* **About this task**: From the data below, copy out every line in which the word "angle" occurs.

* **Supplied information**:
┄┄┄┄┄┄┄┄┄┄

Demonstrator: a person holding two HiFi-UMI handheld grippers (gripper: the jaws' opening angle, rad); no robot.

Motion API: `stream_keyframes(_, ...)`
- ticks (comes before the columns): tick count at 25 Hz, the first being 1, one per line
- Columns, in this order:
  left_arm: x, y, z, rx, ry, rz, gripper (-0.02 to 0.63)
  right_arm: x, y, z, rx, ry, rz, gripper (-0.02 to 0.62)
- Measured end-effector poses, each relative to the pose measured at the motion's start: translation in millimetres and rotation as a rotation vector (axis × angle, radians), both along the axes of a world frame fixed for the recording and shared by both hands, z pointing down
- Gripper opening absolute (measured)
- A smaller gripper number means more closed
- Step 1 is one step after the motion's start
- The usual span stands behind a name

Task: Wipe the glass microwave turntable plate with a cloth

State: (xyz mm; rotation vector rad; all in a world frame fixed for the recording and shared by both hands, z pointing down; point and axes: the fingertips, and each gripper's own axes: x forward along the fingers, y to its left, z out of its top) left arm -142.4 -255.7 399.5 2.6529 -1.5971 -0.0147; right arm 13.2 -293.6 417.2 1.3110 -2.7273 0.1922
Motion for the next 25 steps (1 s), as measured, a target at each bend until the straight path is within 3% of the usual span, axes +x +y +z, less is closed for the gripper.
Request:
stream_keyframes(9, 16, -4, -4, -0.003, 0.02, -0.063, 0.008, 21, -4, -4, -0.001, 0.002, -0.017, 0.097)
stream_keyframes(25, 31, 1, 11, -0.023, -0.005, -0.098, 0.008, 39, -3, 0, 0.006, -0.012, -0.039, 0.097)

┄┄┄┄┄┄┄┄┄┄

* **Result of the task**:
Demonstrator: a person holding two HiFi-UMI handheld grippers (gripper: the jaws' opening angle, rad); no robot.
- Measured end-effector poses, each relative to the pose measured at the motion's start: translation in millimetres and rotation as a rotation vector (axis × angle, radians), both along the axes of a world frame fixed for the recording and shared by both hands, z pointing down

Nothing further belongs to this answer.